WORK REQUEST: Copy the records below exactly, starting at the line that contains "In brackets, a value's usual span" and ending at the line that contains "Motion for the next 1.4"; leave out any pictures.

GIVEN RECORDS:
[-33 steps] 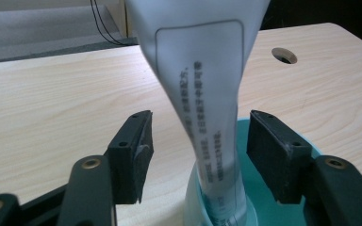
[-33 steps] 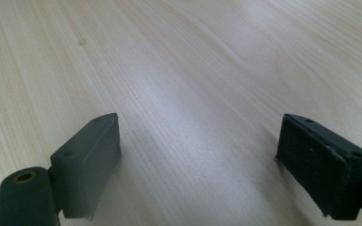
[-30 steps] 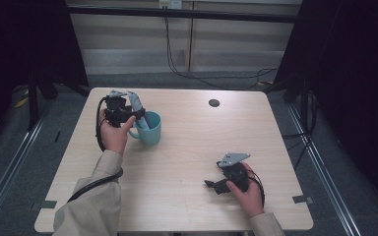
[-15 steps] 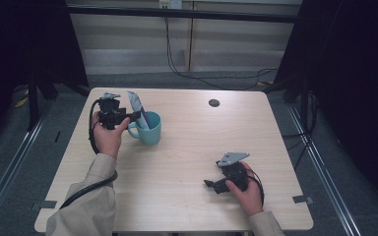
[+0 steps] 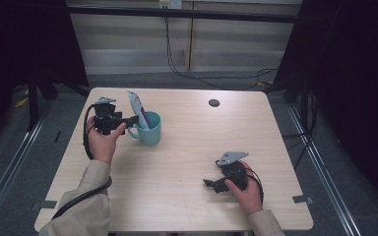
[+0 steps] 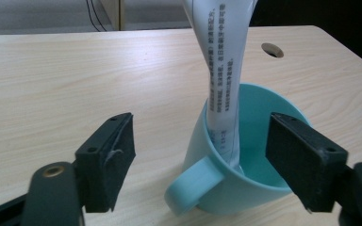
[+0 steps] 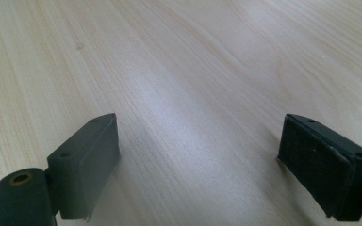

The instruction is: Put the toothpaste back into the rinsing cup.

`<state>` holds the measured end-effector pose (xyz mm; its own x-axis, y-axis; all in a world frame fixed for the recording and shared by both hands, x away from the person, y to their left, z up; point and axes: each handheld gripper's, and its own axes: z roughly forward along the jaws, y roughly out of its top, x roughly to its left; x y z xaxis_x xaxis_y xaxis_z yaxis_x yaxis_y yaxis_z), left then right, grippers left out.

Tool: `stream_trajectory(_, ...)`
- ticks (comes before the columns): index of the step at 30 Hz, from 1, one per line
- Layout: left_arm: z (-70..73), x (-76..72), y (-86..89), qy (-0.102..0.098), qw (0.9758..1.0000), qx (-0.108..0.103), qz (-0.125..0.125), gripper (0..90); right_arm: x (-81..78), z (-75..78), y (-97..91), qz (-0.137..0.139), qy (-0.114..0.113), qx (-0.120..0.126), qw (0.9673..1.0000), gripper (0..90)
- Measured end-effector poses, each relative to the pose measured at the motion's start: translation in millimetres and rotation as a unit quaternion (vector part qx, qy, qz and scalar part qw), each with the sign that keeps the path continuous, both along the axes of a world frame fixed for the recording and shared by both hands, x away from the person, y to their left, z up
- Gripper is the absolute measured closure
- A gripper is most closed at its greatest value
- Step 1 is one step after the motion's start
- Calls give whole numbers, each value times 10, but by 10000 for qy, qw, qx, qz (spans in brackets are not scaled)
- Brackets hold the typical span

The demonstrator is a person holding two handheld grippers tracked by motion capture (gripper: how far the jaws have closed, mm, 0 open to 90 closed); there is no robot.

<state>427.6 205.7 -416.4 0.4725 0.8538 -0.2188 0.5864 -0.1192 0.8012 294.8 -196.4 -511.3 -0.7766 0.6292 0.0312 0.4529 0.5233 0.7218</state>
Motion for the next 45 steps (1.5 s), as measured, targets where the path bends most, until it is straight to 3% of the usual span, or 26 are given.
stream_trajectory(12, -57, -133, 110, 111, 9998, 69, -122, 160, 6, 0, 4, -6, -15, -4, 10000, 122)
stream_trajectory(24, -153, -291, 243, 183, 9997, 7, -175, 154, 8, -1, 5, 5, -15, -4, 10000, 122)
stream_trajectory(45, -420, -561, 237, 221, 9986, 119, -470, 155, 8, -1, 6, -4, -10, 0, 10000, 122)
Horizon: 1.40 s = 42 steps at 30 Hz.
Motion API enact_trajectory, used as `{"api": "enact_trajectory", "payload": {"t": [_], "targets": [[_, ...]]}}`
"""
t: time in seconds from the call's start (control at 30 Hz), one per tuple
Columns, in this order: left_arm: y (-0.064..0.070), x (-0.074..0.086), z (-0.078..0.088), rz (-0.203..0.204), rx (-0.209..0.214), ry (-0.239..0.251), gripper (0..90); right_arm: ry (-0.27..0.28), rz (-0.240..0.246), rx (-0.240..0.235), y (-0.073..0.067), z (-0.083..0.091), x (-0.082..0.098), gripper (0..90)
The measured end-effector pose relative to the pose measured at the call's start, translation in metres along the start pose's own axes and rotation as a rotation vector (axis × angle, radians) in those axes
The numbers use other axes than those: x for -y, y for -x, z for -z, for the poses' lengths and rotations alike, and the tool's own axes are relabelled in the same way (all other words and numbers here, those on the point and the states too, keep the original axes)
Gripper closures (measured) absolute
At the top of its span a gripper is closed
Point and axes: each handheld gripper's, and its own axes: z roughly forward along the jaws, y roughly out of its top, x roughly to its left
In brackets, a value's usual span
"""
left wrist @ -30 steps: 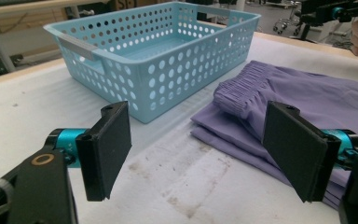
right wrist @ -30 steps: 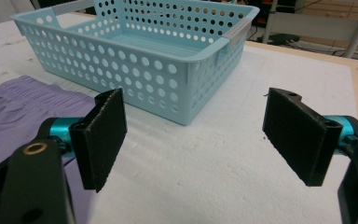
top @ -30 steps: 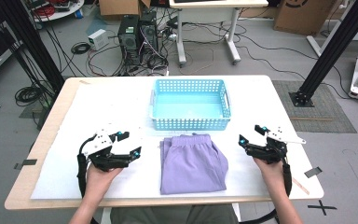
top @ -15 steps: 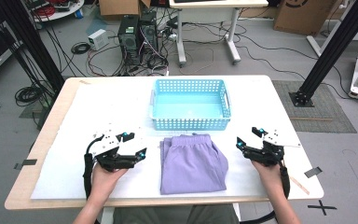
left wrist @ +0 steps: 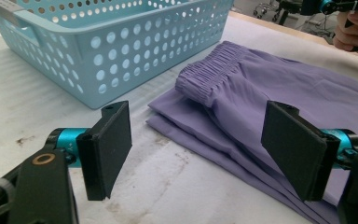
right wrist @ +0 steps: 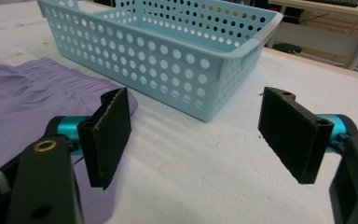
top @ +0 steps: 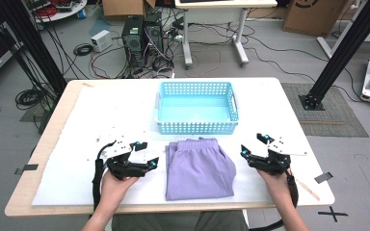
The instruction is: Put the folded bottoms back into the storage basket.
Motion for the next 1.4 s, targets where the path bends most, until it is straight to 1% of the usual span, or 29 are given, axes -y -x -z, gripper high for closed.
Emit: {"api": "enact_trajectory", "payload": {"t": [0.07, 0.13, 0.2, 0.27, 0.33, 0.4, 0.43, 0.47, 0.5, 0.57, 0.67, 0.77, 0.83, 0.9, 0.97, 1.03, 1.07, 1.1, 1.17, 1.23, 1.27, 1.3, 1.33, 1.4], "targets": [[0.003, -0.001, 0.000, -0.006, -0.001, -0.003, 24.4, 0.007, 0.006, -0.007, -0.002, 0.001, -0.001, 25.7], [0.005, 0.000, -0.001, -0.002, 0.008, -0.006, 25.6, 0.006, 0.002, -0.012, -0.005, 0.002, 0.000, 25.7], [0.008, 0.000, -0.001, 0.007, 0.004, -0.021, 27.1, 0.005, 0.010, -0.013, -0.008, 0.003, 0.001, 26.1], [0.011, 0.002, -0.001, 0.006, 0.000, -0.025, 27.1, 0.007, 0.017, -0.020, -0.011, 0.005, 0.003, 26.8], [0.014, 0.004, -0.002, 0.007, 0.006, -0.028, 27.1, 0.012, 0.022, -0.021, -0.014, 0.007, 0.004, 26.8], [0.017, 0.006, -0.004, 0.014, 0.016, -0.040, 27.2, 0.003, 0.017, -0.025, -0.017, 0.008, 0.006, 26.8], [0.019, 0.007, -0.005, 0.021, 0.030, -0.048, 28.0, 0.003, 0.018, -0.026, -0.017, 0.008, 0.007, 26.8], [0.021, 0.009, -0.007, 0.037, 0.049, -0.060, 30.0, -0.006, -0.001, -0.035, -0.018, 0.009, 0.008, 26.8], [0.022, 0.010, -0.009, 0.046, 0.060, -0.069, 30.7, -0.012, -0.008, -0.044, -0.019, 0.009, 0.008, 26.8], [0.026, 0.012, -0.012, 0.067, 0.074, -0.085, 30.7, -0.032, -0.022, -0.039, -0.022, 0.010, 0.009, 26.8], [0.032, 0.014, -0.016, 0.092, 0.079, -0.095, 30.7, -0.045, -0.031, -0.058, -0.026, 0.012, 0.009, 26.8], [0.036, 0.014, -0.018, 0.102, 0.070, -0.086, 30.5, -0.053, -0.032, -0.078, -0.031, 0.013, 0.009, 26.7], [0.039, 0.015, -0.020, 0.093, 0.051, -0.086, 30.4, -0.074, -0.041, -0.100, -0.035, 0.012, 0.010, 26.7], [0.042, 0.016, -0.021, 0.085, 0.042, -0.081, 29.8, -0.094, -0.032, -0.111, -0.040, 0.009, 0.010, 26.7], [0.043, 0.016, -0.020, 0.086, 0.044, -0.080, 27.8, -0.106, -0.014, -0.122, -0.044, 0.006, 0.010, 26.7], [0.042, 0.015, -0.017, 0.086, 0.076, -0.069, 27.6, -0.116, -0.003, -0.124, -0.048, 0.003, 0.010, 26.8], [0.043, 0.015, -0.016, 0.089, 0.082, -0.061, 27.5, -0.119, 0.011, -0.125, -0.050, 0.002, 0.010, 26.8], [0.043, 0.014, -0.015, 0.082, 0.078, -0.065, 27.6, -0.124, 0.017, -0.123, -0.051, 0.002, 0.010, 26.8], [0.042, 0.014, -0.014, 0.062, 0.071, -0.068, 29.7, -0.126, 0.028, -0.121, -0.051, 0.001, 0.010, 26.8], [0.042, 0.015, -0.013, 0.034, 0.056, -0.050, 31.3, -0.129, 0.021, -0.119, -0.049, 0.002, 0.011, 26.8], [0.041, 0.015, -0.012, 0.019, 0.057, -0.042, 31.7, -0.130, 0.015, -0.118, -0.048, 0.002, 0.011, 26.8], [0.041, 0.015, -0.012, 0.005, 0.055, -0.040, 34.2, -0.131, 0.010, -0.115, -0.047, 0.002, 0.012, 26.8], [0.041, 0.015, -0.012, -0.002, 0.053, -0.042, 36.0, -0.130, 0.013, -0.111, -0.045, 0.002, 0.012, 26.8], [0.039, 0.015, -0.012, -0.002, 0.058, -0.045, 36.0, -0.126, 0.012, -0.106, -0.044, 0.003, 0.012, 26.8]]}}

RESPONSE BELOW:
In brackets, a value's usual span
"""
left wrist @ -30 steps: 
right wrist @ -30 steps: 
top @ -30 steps: 
top @ -15 steps: 
left wrist @ +0 steps: 
right wrist @ +0 steps: 
top @ +0 steps: 
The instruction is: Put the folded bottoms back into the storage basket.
Motion for the next 1.4 s, targets where the path bends most, until it is straight to 1% of the usual span, or 29 are given, axes -y -x -z, gripper high for closed.

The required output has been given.